• Problem statement
Check every line of the data below for the word "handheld". Copy the ones that have it.

• Provided data
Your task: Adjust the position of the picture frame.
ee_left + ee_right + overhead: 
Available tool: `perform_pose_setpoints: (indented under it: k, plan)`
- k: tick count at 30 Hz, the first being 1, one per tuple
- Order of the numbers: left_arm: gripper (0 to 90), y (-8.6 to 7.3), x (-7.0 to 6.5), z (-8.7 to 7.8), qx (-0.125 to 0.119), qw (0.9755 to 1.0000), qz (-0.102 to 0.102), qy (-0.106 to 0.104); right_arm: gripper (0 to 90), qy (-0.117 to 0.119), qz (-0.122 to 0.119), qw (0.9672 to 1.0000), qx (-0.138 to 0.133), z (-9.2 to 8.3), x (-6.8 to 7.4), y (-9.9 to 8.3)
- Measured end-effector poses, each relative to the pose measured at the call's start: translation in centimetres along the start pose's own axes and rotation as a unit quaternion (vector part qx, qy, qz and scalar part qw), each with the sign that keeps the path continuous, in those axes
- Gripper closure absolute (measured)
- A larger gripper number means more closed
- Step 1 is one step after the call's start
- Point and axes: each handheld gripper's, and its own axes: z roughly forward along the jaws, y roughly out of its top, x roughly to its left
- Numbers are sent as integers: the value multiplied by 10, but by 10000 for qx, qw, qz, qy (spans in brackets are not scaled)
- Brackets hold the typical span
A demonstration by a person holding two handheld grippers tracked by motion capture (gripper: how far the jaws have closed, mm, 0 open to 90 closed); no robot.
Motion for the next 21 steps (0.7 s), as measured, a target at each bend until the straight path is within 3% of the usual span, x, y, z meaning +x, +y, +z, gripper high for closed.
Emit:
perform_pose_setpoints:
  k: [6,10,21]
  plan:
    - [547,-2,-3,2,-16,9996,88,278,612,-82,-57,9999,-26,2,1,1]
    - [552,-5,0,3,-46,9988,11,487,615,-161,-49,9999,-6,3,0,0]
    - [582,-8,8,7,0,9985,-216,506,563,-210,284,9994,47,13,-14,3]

• Answer box
- Point and axes: each handheld gripper's, and its own axes: z roughly forward along the jaws, y roughly out of its top, x roughly to its left
A demonstration by a person holding two handheld grippers tracked by motion capture (gripper: how far the jaws have closed, mm, 0 open to 90 closed); no robot.

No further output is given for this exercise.